> Task prompt: Exactly as they appear, copy the lines from the one holding "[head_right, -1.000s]" through the end of the records, leaving pictures out.

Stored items
----------

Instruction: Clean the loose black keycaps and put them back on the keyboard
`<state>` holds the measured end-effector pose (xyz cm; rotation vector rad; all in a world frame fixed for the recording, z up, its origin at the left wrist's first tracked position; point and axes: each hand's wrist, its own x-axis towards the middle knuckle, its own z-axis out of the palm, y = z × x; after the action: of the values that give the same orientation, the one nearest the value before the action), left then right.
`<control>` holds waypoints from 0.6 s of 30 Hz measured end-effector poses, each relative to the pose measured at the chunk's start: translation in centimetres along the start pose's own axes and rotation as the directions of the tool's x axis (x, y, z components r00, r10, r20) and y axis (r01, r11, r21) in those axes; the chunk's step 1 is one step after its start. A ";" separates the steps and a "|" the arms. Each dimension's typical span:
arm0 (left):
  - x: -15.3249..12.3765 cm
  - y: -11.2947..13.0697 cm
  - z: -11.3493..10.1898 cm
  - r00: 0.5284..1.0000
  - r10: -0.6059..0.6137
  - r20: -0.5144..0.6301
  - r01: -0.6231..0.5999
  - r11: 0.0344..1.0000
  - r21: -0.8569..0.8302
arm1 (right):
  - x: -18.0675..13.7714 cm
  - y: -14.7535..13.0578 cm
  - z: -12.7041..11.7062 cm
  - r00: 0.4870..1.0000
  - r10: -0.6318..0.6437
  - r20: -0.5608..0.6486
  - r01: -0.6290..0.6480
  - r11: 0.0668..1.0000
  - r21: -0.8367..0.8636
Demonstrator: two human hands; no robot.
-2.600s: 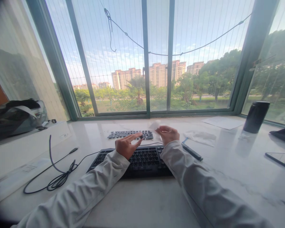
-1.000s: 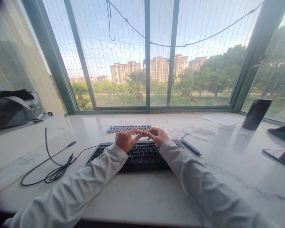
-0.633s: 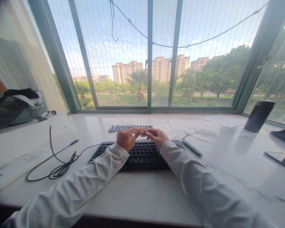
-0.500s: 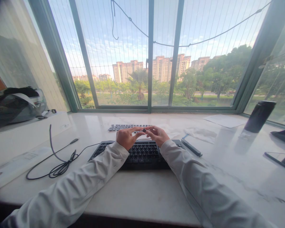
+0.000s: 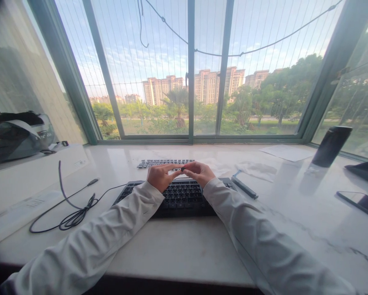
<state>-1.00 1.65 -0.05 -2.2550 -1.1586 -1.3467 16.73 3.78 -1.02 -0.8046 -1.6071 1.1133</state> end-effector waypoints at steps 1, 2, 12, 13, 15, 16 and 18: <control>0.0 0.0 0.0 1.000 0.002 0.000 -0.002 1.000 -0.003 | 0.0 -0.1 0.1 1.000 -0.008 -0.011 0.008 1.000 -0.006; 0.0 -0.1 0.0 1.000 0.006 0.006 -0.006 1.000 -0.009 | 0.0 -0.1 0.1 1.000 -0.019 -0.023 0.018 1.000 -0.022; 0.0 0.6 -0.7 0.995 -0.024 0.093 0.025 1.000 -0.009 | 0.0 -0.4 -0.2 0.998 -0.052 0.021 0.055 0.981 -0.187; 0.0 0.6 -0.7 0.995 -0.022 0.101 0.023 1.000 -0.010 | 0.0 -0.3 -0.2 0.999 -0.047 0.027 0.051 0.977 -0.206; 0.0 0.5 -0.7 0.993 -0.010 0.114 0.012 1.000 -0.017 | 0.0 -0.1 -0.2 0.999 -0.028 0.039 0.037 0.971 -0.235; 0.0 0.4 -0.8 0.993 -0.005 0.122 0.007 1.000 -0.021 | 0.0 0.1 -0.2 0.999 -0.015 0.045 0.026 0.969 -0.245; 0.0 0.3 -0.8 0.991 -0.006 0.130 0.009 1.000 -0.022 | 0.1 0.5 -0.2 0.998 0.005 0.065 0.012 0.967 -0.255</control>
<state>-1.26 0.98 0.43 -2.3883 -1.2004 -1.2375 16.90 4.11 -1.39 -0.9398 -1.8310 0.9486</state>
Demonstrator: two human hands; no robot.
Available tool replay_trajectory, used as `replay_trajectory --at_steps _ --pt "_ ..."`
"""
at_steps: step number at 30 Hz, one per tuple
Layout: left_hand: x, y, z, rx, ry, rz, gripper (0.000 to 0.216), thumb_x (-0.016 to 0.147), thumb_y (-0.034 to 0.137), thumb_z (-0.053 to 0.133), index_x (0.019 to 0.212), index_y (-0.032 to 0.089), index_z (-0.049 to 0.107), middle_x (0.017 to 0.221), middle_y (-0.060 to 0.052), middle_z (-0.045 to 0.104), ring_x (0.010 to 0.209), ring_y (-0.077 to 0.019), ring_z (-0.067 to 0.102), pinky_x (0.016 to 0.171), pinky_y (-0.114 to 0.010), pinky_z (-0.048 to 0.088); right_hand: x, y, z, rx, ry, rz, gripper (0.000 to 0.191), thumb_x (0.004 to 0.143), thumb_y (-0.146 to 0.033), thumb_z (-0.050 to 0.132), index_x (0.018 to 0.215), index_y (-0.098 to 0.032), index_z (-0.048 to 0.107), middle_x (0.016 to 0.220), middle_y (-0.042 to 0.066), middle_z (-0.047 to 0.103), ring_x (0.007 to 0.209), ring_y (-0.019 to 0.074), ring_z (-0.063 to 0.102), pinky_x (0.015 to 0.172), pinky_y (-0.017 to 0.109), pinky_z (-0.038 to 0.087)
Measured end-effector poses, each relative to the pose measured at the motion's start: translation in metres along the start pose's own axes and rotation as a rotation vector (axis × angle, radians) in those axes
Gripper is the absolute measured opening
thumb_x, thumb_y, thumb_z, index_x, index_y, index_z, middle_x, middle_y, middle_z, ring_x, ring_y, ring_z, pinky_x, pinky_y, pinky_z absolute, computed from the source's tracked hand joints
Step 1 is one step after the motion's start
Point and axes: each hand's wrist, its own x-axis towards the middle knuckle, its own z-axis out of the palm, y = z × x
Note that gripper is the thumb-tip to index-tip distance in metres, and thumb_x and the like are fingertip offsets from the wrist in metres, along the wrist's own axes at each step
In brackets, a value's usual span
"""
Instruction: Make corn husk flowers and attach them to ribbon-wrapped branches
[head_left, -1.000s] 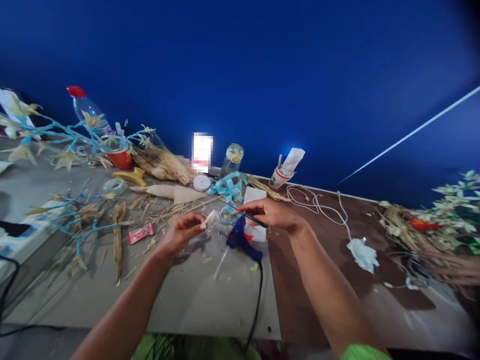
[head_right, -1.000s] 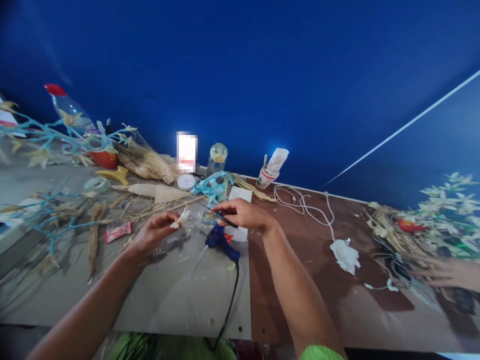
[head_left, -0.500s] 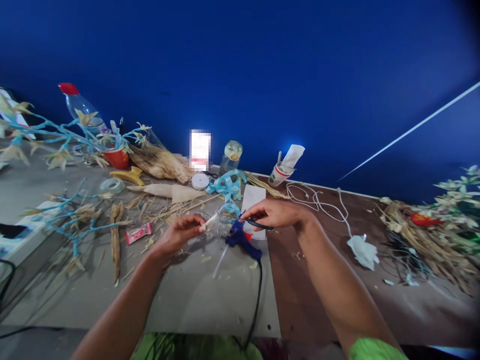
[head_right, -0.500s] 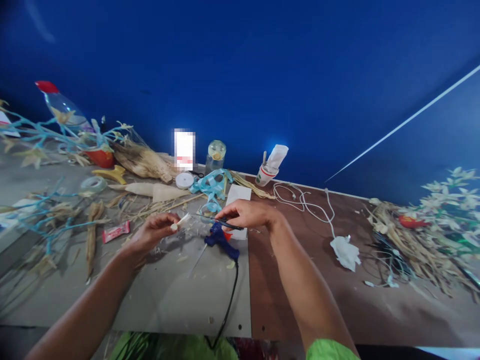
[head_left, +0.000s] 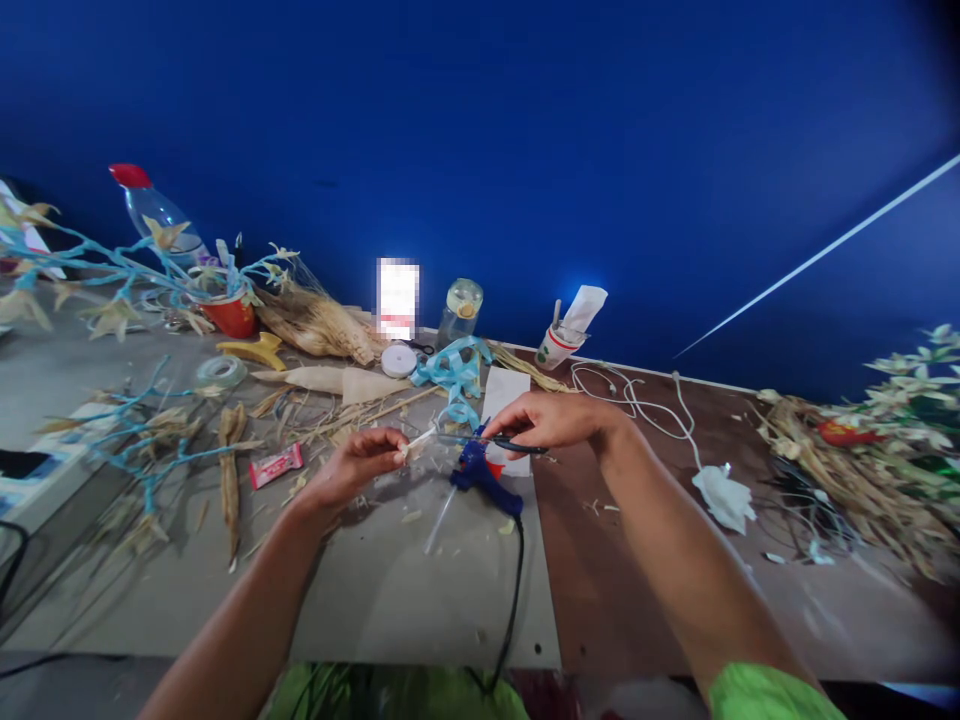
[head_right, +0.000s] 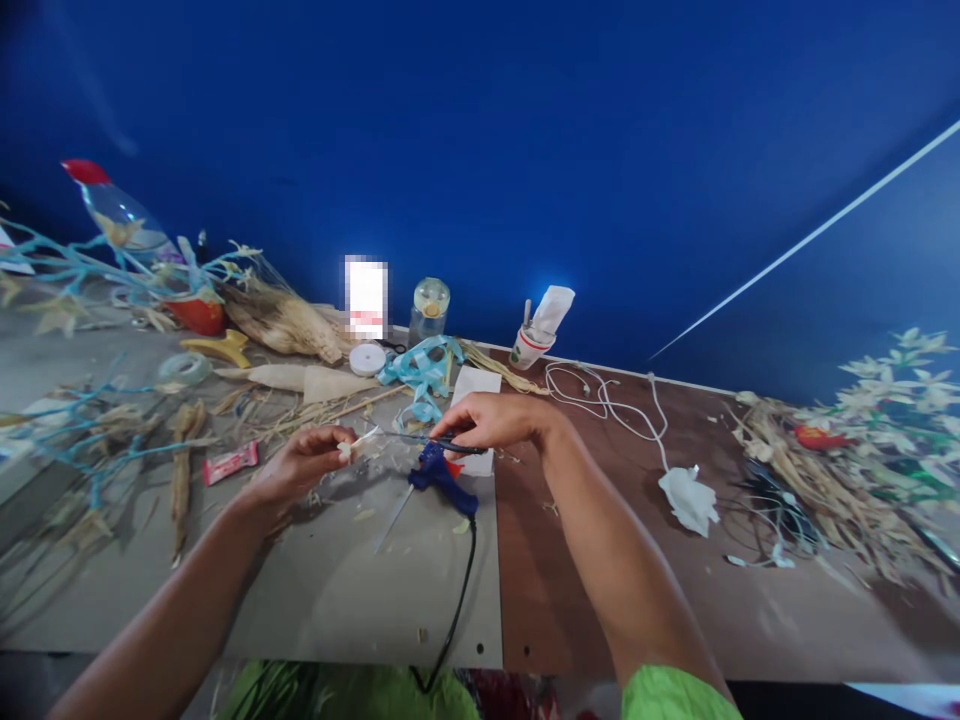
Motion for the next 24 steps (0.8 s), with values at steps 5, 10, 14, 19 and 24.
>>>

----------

> Written reply:
[head_right, -1.000s] 
[head_left, -0.500s] 
[head_right, -0.500s] 
[head_left, +0.000s] 
[head_right, +0.000s] 
Motion for the next 24 steps (0.8 s), with values at steps 5, 10, 14, 19 and 24.
>>>

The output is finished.